Ben draws shape(s) with 1s in a array of arrays. Ben wants to calculate the area of the shape(s) he has drawn. However, his shapes are not always a valid shape. A valid shape should be enclosed.

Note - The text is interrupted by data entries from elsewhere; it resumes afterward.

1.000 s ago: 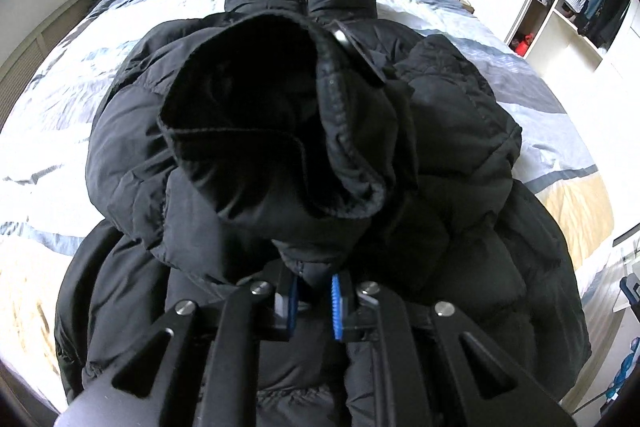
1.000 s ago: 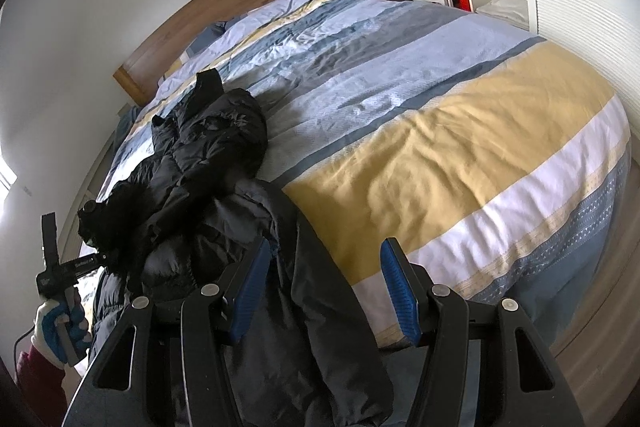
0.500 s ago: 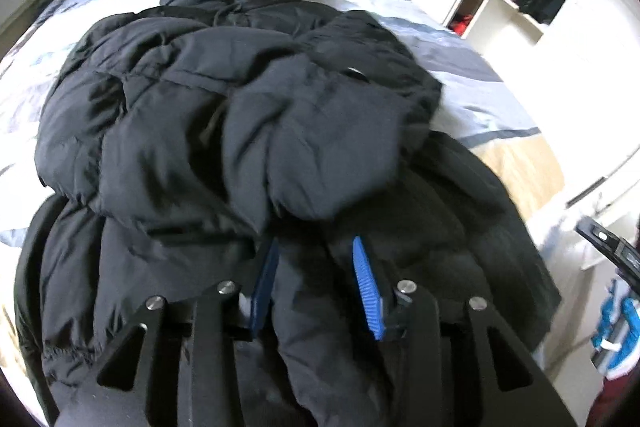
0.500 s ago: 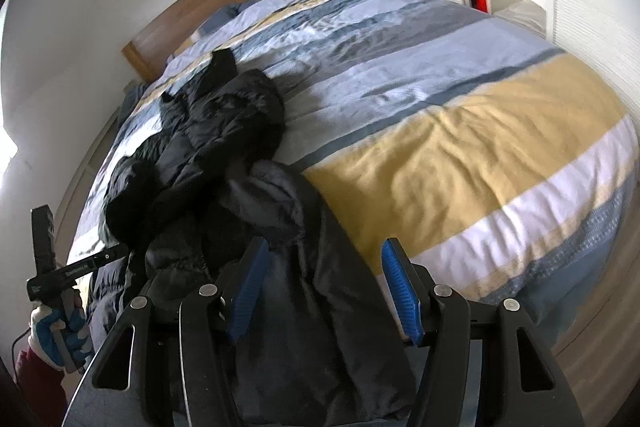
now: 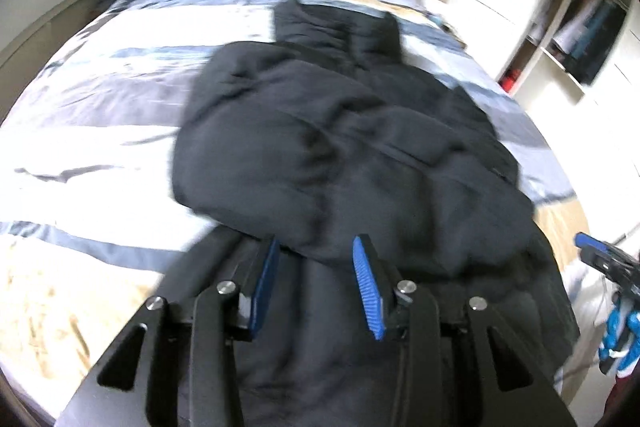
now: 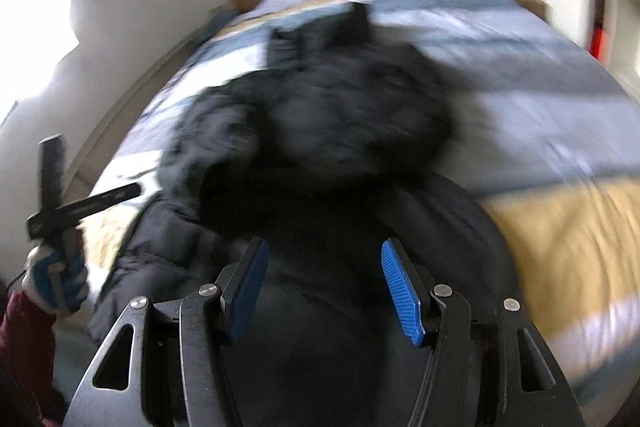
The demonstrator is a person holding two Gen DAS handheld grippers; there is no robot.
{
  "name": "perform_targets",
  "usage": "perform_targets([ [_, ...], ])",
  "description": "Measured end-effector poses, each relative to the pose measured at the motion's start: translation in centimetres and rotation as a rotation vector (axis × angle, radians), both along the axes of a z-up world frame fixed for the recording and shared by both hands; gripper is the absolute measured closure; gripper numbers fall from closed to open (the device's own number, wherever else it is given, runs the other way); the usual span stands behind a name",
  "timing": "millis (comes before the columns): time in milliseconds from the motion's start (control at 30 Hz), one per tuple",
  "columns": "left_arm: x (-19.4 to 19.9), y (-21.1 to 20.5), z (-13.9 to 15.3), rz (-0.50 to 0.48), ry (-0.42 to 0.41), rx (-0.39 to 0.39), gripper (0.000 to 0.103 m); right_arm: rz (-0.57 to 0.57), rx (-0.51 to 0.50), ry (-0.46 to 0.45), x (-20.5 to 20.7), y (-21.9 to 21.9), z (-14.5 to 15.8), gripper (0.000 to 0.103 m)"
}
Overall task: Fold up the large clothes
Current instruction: 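Move both grippers to the coat hem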
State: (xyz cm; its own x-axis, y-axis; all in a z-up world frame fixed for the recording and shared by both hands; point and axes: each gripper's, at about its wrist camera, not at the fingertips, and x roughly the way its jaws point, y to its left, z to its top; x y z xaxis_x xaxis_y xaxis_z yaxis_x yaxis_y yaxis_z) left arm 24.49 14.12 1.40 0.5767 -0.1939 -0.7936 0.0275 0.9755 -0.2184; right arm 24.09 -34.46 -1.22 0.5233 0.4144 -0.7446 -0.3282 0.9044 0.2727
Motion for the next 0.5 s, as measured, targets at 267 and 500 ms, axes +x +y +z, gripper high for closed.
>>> perform_targets([
  [267,4.8,4.0,-0.7,0.064,-0.003,0.003,0.066,0.26,0.006,-0.068,5.3,11.8,2.3,0.044],
  [500,8.5,4.2,-4.5,0.066,0.054,-0.003,0.066,0.332,-0.059,0.016,8.8,15.4,-2.8,0.044],
])
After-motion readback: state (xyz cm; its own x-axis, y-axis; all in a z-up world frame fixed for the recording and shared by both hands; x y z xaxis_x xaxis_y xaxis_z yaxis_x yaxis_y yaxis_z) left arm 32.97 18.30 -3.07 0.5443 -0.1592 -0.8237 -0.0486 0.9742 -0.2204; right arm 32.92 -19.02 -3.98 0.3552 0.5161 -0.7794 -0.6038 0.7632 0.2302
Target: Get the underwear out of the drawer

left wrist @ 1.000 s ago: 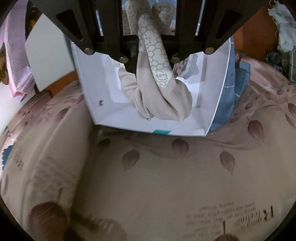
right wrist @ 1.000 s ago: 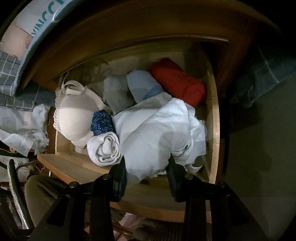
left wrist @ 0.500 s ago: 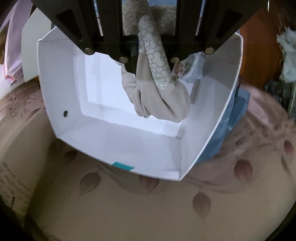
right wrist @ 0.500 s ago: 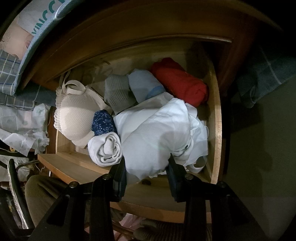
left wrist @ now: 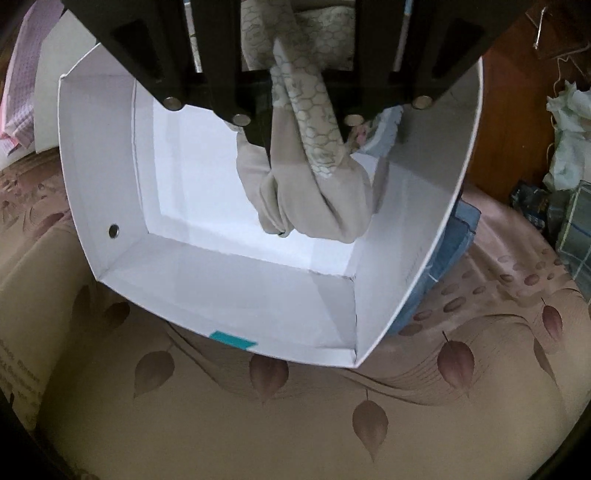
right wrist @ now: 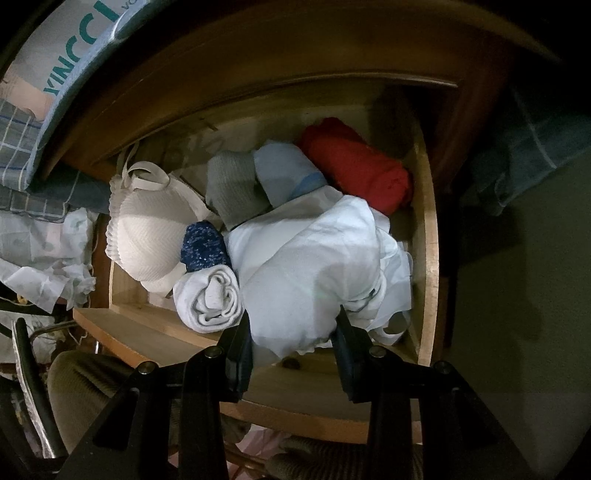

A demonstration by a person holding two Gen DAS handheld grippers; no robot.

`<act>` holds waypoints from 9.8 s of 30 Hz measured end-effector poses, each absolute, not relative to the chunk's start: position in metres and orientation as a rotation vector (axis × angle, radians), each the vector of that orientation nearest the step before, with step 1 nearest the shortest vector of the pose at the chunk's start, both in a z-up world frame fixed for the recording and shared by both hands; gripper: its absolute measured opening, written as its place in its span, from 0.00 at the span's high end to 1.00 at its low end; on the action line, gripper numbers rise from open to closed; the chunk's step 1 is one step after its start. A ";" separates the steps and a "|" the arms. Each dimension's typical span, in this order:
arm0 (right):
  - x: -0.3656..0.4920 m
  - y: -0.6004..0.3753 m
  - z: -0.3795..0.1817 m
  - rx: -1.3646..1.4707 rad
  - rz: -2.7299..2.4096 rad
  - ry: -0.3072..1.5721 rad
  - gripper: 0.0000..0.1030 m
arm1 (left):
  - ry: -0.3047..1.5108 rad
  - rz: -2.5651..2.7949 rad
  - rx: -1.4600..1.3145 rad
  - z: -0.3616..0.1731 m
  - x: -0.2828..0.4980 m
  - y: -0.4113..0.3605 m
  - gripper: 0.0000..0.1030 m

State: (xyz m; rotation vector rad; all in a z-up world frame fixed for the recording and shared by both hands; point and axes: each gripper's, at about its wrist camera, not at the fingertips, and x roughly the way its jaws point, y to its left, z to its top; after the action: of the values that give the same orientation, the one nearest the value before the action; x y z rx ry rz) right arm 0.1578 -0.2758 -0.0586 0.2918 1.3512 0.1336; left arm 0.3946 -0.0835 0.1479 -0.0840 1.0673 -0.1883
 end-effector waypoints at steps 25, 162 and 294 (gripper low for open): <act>0.153 -0.288 -0.048 0.329 0.085 1.282 0.66 | 0.883 -0.141 -0.021 0.163 0.253 -0.022 0.46; 0.227 -0.132 -0.129 0.016 0.089 1.794 0.13 | 0.967 0.007 -0.371 -0.008 0.166 0.055 0.46; 0.162 -0.279 -0.055 0.246 0.147 1.337 0.31 | 1.642 -0.159 -0.184 -0.148 0.260 -0.116 0.68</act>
State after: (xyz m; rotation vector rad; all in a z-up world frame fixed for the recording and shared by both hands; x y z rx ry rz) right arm 0.1619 -0.2789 -0.0547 0.2464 1.3369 0.1468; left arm 0.2598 -0.1161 -0.1475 -0.1839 1.6421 -0.1592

If the shape is not enclosed (invalid), it would have an area of 0. If the shape is just a dot (a single '1' is enclosed on a point), it would be an infinitely small point with 0 area. Assume there will not be shapes inside of shapes.
*More about enclosed and closed shapes in the Notes below.
area([
[0, 0, 0, 0, 0, 0, 0],
[0, 1, 1, 1, 1, 1, 0],
[0, 1, 0, 0, 0, 1, 0],
[0, 1, 1, 1, 1, 1, 0],
[0, 0, 0, 0, 0, 0, 0]
]) ➞ 3
area([
[0, 0, 1, 0, 1, 0, 0],
[0, 1, 0, 1, 0, 1, 0],
[0, 1, 0, 0, 0, 1, 0],
[0, 0, 1, 0, 1, 0, 0],
[0, 0, 0, 1, 0, 0, 0]
]) ➞ 6
// Diagonals can be traced as well.
area([
[0, 0, 0, 0, 0, 0, 0],
[0, 0, 0, 0, 0, 0, 0],
[0, 0, 1, 1, 1, 0, 0],
[0, 0, 0, 0, 0, 0, 0],
[0, 0, 0, 0, 0, 0, 0]
]) ➞ 0
area([
[0, 0, 0, 0, 0, 0, 0],
[0, 0, 0, 0, 1, 0, 0],
[0, 0, 1, 1, 1, 0, 0],
[0, 0, 1, 0, 0, 0, 0],
[0, 0, 0, 0, 0, 0, 0]
]) ➞ 0
area([
[0, 0, 0, 0, 0, 0, 0],
[0, 1, 1, 0, 1, 1, 0],
[0, 0, 1, 0, 1, 0, 0],
[0, 1, 1, 0, 1, 1, 0],
[0, 0, 0, 0, 0, 0, 0]
]) ➞ 0
// Doesn't really matter that there are more than
// one invalid shapes; they all have zero area anyway.
area([
[1, 1, 1, 0, 1, 1, 1],
[1, 0, 1, 0, 1, 0, 1],
[1, 0, 1, 0, 1, 0, 1],
[1, 0, 1, 0, 1, 0, 1],
[1, 1, 1, 0, 1, 1, 1]
]) ➞ 6
// Two shapes.
area([
[1, 1, 1, 0, 1, 1, 1],
[1, 0, 1, 0, 1, 0, 1],
[1, 1, 1, 0, 1, 1, 1],
[0, 0, 0, 0, 0, 0, 0],
[1, 1, 1, 0, 1, 1, 1],
[1, 0, 1, 1, 0, 0, 1],
[1, 0, 0, 0, 0, 0, 1],
[1, 1, 1, 1, 1, 1, 1]
]) ➞ 10
// Three shapes, diagonals can be traced.
area([
[0, 0, 0, 0, 0, 0, 0],
[1, 1, 1, 0, 1, 1, 1],
[1, 0, 1, 0, 0, 0, 0],
[1, 0, 1, 0, 1, 1, 0],
[1, 1, 1, 0, 0, 1, 1]
]) ➞ 2
// Invalid shapes count as zero area.
area([
[1, 0, 0, 1, 0, 0, 1],
[0, 1, 0, 1, 0, 1, 0],
[0, 0, 1, 1, 1, 0, 0],
[1, 1, 1, 0, 1, 1, 1],
[0, 0, 1, 1, 1, 0, 0],
[0, 1, 0, 1, 0, 1, 0],
[1, 0, 0, 1, 0, 0, 1]
]) ➞ 1
// We can see there is an enclosed shape in the center.
You could think about this in two ways:
area([
[1, 1, 1, 1, 1, 1, 1],
[1, 0, 0, 1, 0, 0, 1],
[1, 0, 0, 1, 0, 0, 1],
[1, 0, 0, 1, 0, 0, 1],
[1, 1, 1, 1, 1, 1, 1]
]) ➞ 12
// Even though they share parts of their parameters,
// they are still enclosed as you can trace each shape
// without any interruptions.
area([
[1, 1, 1, 0, 1, 1, 1],
[1, 0, 1, 1, 1, 0, 1],
[1, 1, 1, 0, 1, 1, 1]
]) ➞ 2
// The joint doesn't really affect the validity of the
// two shapes on the left and right side, neither does
// it have any area.
If a shape is enclosed, you can (imaging) taking a pencil and tracing it all the way around back to where you started, without running into any breaks. If there is a break in the shape, or you did not manage to get back to where you started without backtracking, that means it is not enclosed. For this test, you can trace across diagonal 1s, which means they are connected.